Robinson Prize recipient 2021:
“Out of Sight, Out of Mind: Public Perception and the Visibility of Seafloor Technologies”
The Robinson Prize Committee is pleased to award the 2021 Joan Cahalin Robinson Prize for the best first-time presentation at SHOT’s annual meeting to Hayley Brazier for “Out of Sight, Out of Mind: Public Perception and the Visibility of Seafloor Technologies.” Brazier, a Ph.D. Candidate at the University of Oregon and Curator of Natural History at the High Desert Museum, delivered an engaging presentation on how public perceptions of shoreline and intertidal zones shaped state environmental action.
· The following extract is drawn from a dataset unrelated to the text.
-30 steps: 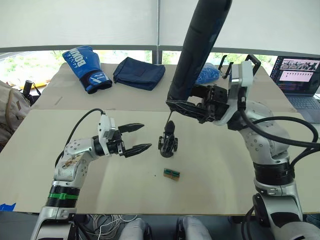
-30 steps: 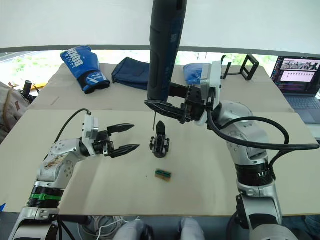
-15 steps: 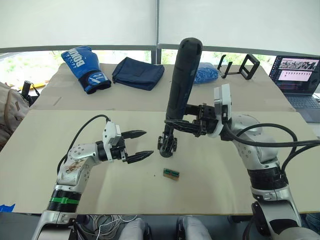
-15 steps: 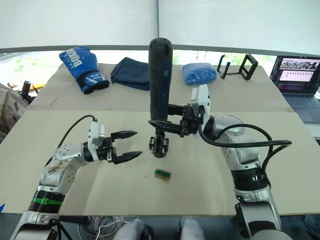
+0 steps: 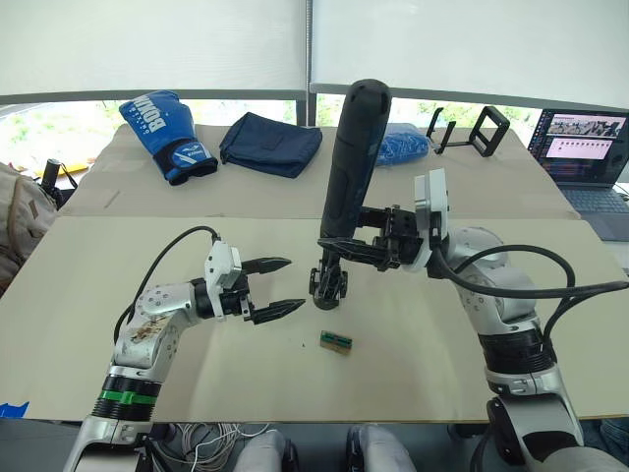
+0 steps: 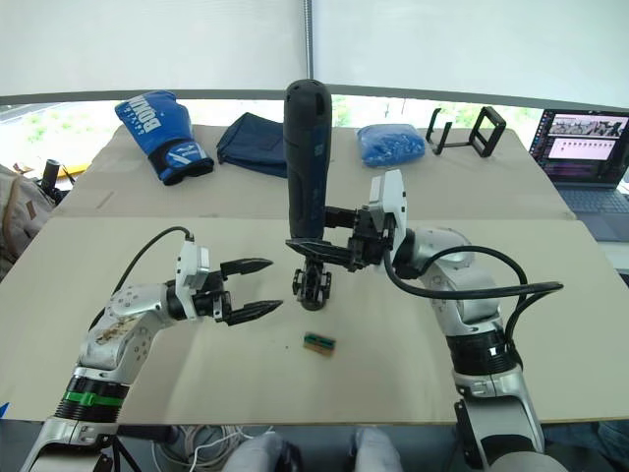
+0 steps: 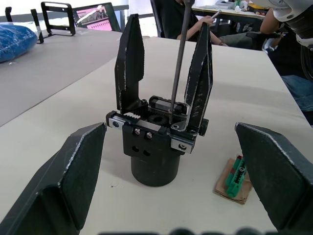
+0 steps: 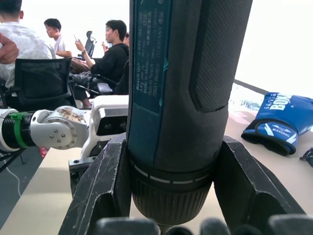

Brazier engaged a remote conference audience by opening with a rich sense of place, inviting panel attendees to experience what California’s Summerland coast looked, sounded, and felt like during the heyday of intertidal drilling and in its aftermath, when oil from unplugged wells intermittently oozed into shallow waters and slicked the beach. Building on histories of early 20th c. beaches and shorelines as emerging sites of middle-class recreation, Brazier juxtaposed this to striking historical photographs of derricks looming behind beachgoers and shorelines so crowded with the infrastructure of oil that the viewer could hardly make out the shoreline at all.
Brazier expertly employed visual evidence first to awaken the senses of her audience and then to unsettle their preconceptions. While she acknowledged how modern viewers come to images of intertidal and shoreline drilling ready with connections to more recent and hugely damaging offshore oil spills, she presented evidence that California’s unplugged wells were relatively minor ocean pollutants. What’s more, the environmental impact of shoreline drilling would have to take into account the habitat that extraction structures provided to diverse creatures within the intertidal zone, creatures that proved in many cases resilient to the low volumes of oil that abandoned wells contributed to intertidal waters. Comparing the “seen” visual of the industrial shoreline to the “unseen” habitat these structures provided below the sea surface, Brazier argued that Californians developed a sense of environmental impact that was more visual than ecological. The public perception of what a healthy coast should look like and what uses it should sustain proved powerful enough to motivate state action as in the expensive and much-celebrated efforts to plug abandoned wells in Summerland and elsewhere along the California coast.
The judges were impressed by Brazier’s polished and engaging delivery and above all by the craft that went into preparing an immersive paper that was designed to be listened to rather than read. Through evocative language and tightly constructed phrases, she wove a compelling and memorable narrative. Brazier’s presentation was not merely accompanied by well-chosen visuals such as photographic material from USBC Special Collections. Rather, she directly addressed her visual evidence in ways that both engaged her audience’s own sensory analysis and related back to her argument about the primacy of visual evidence in public environmental imaginaries and state programs. This interplay of form and content drew her listeners in and set the stage for a rich conversation in the remainder of her panel.
The committee saw many skillful presenters who responded to the challenges and opportunities of a remote meeting with thoughtful, engaging presentations based on truly exciting research. Hayley Brazier’s crisply organized, elegantly delivered, and engaging presentation stood out as befitting of the Joan Cahalin Robinson Prize.